Enter Martin as Mark Green: also a military man (the reserves), owner of a coffee shop where business is slow, father of one 13-year-old girl, and a widower of 2 years; not to mention a smoothie maker extraordinaire! The process includes a “smoothie dance” during the concoction of each beverage. His sister Greta, (who PLAYED Greta in WCTH Season 5,) owns a mobile animal adoption agency, and she happens upon the shelter that has Buddy. Her classic line is when Buddy and Mark spark a connection, so he asks Greta to bring Buddy along. She says there is “no room at the inn! There is no room in that van!” Cut to a shot of her getting in the driver seat, Mark smiling from the passenger side, Buddy panting in the middle. 😀

This is where I have a little trouble. When Buddy is found, he’s wearing a beautiful collar with his name on it. Granted, there’s no tag with Sally address, but the dog obviously belongs to someone. When Sally finally tracks him down via Greta, she regretfully tells her Buddy has been adopted. And Mark is really hesitant to let Sally even drive over to SEE Buddy. That doesn’t seem right to me; after all, Buddy is HER dog. But regardless, he does bring them together. They kind of share him: Sally receives companionship and inspiration for her story, and Mark and his daughter, Emma receive his soothing comfort. Buddy even attracts a bunch of shopping mall Santas into the coffee shop, then more and more people follow.

Pretty soon, they stop using Buddy as an excuse to see each other; Emma picks up on that really quickly! When Mark mentions to her that Sally is dropping by, she remarks, “Dad, you just saw her yesterday. Why is she coming over?” Sneaky little devil!

When they finally go on an official date, it’s full of fun banter. They’re outside, so there’s Christmas atmosphere everywhere. They pick up coffee, and Mark says, “This coffee’s good for a kiosk. You can taste the smokiness.” When he’s met with a blank look from Sally, she admits to not being a coffee connoisseur, and they share a laugh. When they’re both stammering, (which Martin does REALLY well in this movie) with awkwardness, they both agree dating should be banned, and laugh again. But the best part is when Sally points out ice skating, and Martin insists, “You wouldn’t catch me dead out there. Not this guy.” Her eyes go sly, and she practically croons, “Really?” Cut to her holding him up as they’re wobbling all over the rink. Next time Sally sees Mark, he’s limping terribly from using muscles he didn’t know he had. When she inquires, he playfully groans, “You did this to me. You’re a terrible person!”

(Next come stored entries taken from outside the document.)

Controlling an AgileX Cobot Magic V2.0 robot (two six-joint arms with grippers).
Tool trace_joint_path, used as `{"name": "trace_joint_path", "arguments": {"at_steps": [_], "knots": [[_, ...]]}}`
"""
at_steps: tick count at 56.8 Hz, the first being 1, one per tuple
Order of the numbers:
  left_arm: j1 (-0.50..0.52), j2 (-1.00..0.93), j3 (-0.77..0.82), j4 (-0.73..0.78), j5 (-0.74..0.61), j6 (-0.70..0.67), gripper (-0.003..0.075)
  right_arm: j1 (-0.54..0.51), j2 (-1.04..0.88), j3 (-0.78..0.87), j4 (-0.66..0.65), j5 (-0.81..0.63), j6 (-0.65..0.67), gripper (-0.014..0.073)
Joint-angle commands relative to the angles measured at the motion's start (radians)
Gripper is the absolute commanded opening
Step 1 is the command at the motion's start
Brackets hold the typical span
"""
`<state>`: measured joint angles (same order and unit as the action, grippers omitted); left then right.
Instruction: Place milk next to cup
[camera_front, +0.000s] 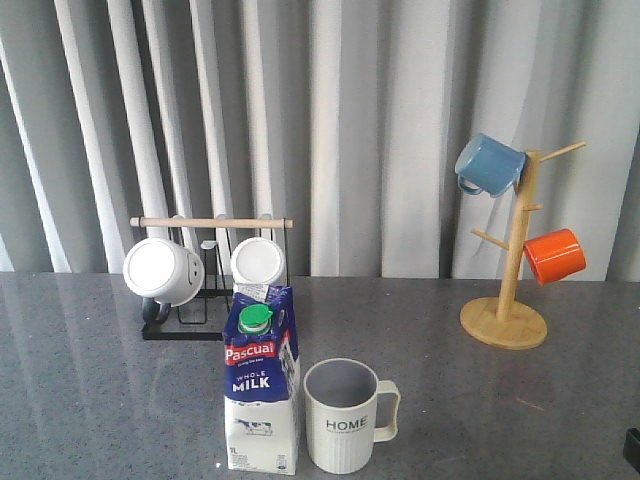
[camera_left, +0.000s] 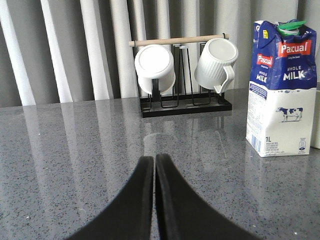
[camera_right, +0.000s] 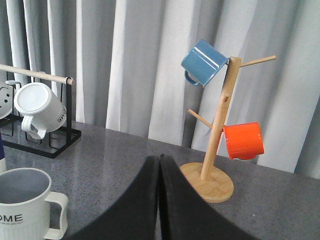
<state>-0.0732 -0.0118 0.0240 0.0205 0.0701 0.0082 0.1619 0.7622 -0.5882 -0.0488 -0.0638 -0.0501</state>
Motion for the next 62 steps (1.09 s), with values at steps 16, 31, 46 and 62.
{"name": "trace_joint_path", "arguments": {"at_steps": [16,31,46,62], "knots": [[0.001,-0.012,-0.023,-0.011,-0.07,-0.001,-0.0006,-0.008,-0.125,0.011,-0.01,-0.018,-0.081,-0.0008],[0.001,-0.012,-0.023,-0.011,-0.07,-0.001,-0.0006,-0.056,-0.478,0.322,0.049,0.015,-0.048,-0.0008],[0.001,-0.012,-0.023,-0.011,-0.07,-0.001,-0.0006,-0.142,-0.702,0.553,0.096,0.078,0.008,-0.0008],[0.001,-0.011,-0.023,-0.011,-0.07,-0.001,-0.0006,-0.144,-0.791,0.626,0.094,0.103,0.016,-0.0008]]}}
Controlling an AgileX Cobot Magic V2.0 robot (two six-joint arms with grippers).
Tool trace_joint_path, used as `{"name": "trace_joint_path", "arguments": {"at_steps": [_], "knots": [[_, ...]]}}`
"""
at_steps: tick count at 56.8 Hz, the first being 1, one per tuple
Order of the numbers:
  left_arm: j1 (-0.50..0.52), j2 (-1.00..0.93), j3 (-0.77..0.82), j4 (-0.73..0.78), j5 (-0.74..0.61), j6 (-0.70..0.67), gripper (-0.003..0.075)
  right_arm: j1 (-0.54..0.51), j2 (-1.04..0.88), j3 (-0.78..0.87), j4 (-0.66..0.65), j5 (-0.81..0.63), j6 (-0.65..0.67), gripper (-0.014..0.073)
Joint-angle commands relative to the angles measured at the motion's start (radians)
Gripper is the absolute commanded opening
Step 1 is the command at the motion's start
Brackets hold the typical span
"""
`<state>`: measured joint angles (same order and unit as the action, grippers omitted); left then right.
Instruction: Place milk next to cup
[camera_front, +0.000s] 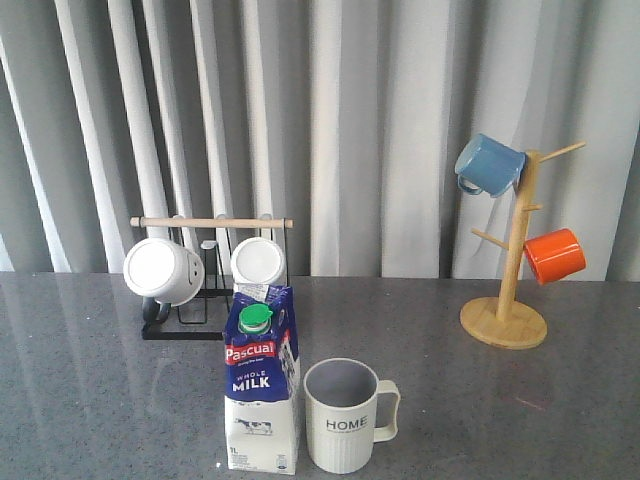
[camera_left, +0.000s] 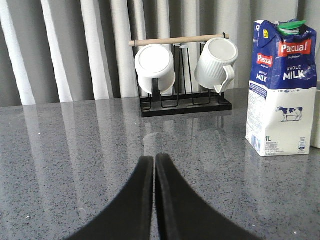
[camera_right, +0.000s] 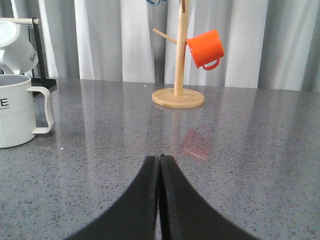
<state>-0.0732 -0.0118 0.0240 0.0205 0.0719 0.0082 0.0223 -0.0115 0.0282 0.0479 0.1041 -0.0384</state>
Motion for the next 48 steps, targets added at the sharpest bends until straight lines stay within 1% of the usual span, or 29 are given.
{"name": "trace_joint_path", "arguments": {"at_steps": [1,14,48], "knots": [[0.001,-0.011,-0.023,-0.011,-0.072,-0.001,-0.0006,-0.005,-0.017,0.009,-0.003,-0.068,0.004,-0.0008],[0.001,-0.011,-0.023,-0.011,-0.072,-0.001,-0.0006,-0.005,-0.016,0.009,-0.003,-0.104,0.008,-0.0008],[0.001,-0.011,-0.023,-0.011,-0.072,-0.001,-0.0006,-0.005,-0.015,0.009,-0.003,-0.092,0.008,-0.0008]]}}
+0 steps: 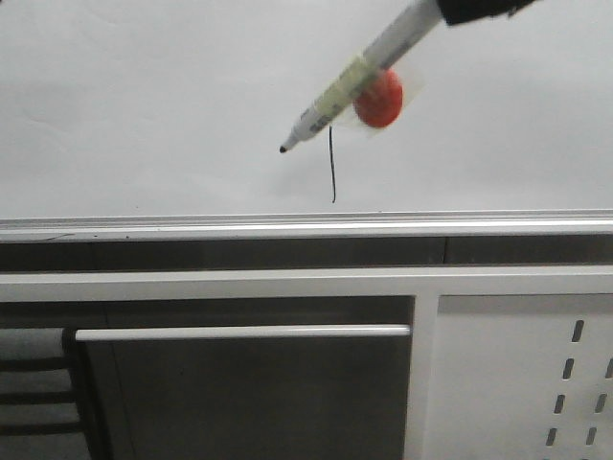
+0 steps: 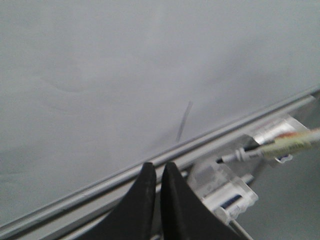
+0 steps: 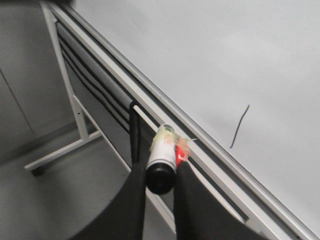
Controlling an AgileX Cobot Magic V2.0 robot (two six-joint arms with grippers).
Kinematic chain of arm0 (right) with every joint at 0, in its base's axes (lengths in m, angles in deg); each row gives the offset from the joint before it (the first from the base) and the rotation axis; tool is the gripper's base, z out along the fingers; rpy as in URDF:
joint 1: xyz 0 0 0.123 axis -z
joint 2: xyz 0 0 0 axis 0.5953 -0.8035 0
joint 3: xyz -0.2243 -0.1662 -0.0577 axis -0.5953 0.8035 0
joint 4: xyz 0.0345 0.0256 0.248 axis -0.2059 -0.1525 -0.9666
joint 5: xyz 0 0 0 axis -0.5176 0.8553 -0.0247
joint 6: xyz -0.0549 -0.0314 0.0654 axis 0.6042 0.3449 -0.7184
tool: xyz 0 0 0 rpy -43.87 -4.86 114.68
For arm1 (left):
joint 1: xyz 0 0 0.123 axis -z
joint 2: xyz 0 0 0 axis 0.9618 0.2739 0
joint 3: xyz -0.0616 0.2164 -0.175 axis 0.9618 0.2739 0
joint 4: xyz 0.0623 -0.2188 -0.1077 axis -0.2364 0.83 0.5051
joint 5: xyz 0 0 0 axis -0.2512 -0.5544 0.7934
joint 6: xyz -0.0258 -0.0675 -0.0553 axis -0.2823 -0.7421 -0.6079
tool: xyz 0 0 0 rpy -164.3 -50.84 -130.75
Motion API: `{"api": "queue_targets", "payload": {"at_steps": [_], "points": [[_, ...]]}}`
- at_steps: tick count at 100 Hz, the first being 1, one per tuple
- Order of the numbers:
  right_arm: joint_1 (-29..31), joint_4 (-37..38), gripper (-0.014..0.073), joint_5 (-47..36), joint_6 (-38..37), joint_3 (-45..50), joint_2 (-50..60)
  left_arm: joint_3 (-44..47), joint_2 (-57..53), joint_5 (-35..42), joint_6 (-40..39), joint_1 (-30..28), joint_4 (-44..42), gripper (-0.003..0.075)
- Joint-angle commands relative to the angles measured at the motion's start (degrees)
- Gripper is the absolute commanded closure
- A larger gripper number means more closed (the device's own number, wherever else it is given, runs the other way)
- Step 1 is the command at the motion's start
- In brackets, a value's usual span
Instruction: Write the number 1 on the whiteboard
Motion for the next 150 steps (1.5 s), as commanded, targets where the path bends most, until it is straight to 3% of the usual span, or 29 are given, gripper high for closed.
{"api": "queue_targets", "payload": {"at_steps": [1,10,21,40,72,116,128,145,150], "points": [[-0.07,-0.86,0.0636,2.14,0.23,-4.39,0.56,-3.55,2.12,-7.82,5.00,-0.25,5.19,0.0624],[-0.07,-1.14,0.0636,6.04,0.23,-7.27,-0.67,-5.96,5.37,-13.78,7.08,-0.25,6.11,0.0449],[-0.07,-2.02,0.0637,10.05,0.23,-10.66,-2.29,-7.75,8.84,-17.30,9.00,-0.25,5.84,0.0335],[-0.07,-2.94,0.0637,16.39,0.23,-15.93,-5.93,-10.21,12.95,-21.10,15.57,3.07,5.84,0.0333],[-0.29,-4.40,0.0638,18.77,0.23,-20.41,-10.12,-10.61,14.93,-11.33,21.69,13.48,5.15,0.0332],[-0.29,-11.31,0.0638,22.10,4.90,-21.42,-10.48,-10.61,14.93,-8.62,21.69,14.43,3.71,0.0336],[-0.29,-11.54,0.0638,22.10,4.90,-21.42,-10.48,-10.61,14.93,-8.88,21.69,14.43,3.71,0.0426],[-0.29,-11.54,0.0637,21.99,4.90,-21.42,-10.48,-10.61,14.93,-9.00,21.69,14.43,3.71,0.0717],[-0.29,-11.54,0.0634,21.99,4.90,-21.42,-10.48,-10.61,14.93,-9.10,21.69,14.43,3.55,0.0741]]}}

Best part of his character: Mark doesn’t let Sally slip away. True to many of Teri Polo’s characters I’ve seen, (on Hallmark at least,) she gets scared, and tries to back away. He asks her to stay in their guest room so they can talk things out, and she won’t get caught in the snowstorm. She leaves. 🙁 Luckily her car has other ideas, and breaks down. She’s closer to Mark than home, so she has no choice but to call him for help. He comes immediately, without hesitation, and insists on taking her “home”. That’s when we get the kiss in the swirling snow, which is a pretty sweet sight. It just threw me for a loop seeing “Henry Gowen” kissing a woman. He managed to look sweet most of the time, but I will admit to my husband walking in and announcing, “Yeah, he still looks evil.” And his “Gowen voice” made a few appearances. But he did great. And I know plenty of Martin fans who would swoon at the sight of him kissing someone. Right, ladies? 😉

Well, once again, HAPPY BIRTHDAY MARTIN! I hope you had a great day because even though I’m not a Gowen fan, I’m still a Cummins fan. 🙂 Take care everyone! We’ll see you back here on Friday for the Gowen edition of #FlashbackFriday. This is Hooked Heartie, signing off! May your heart let your hope blossom!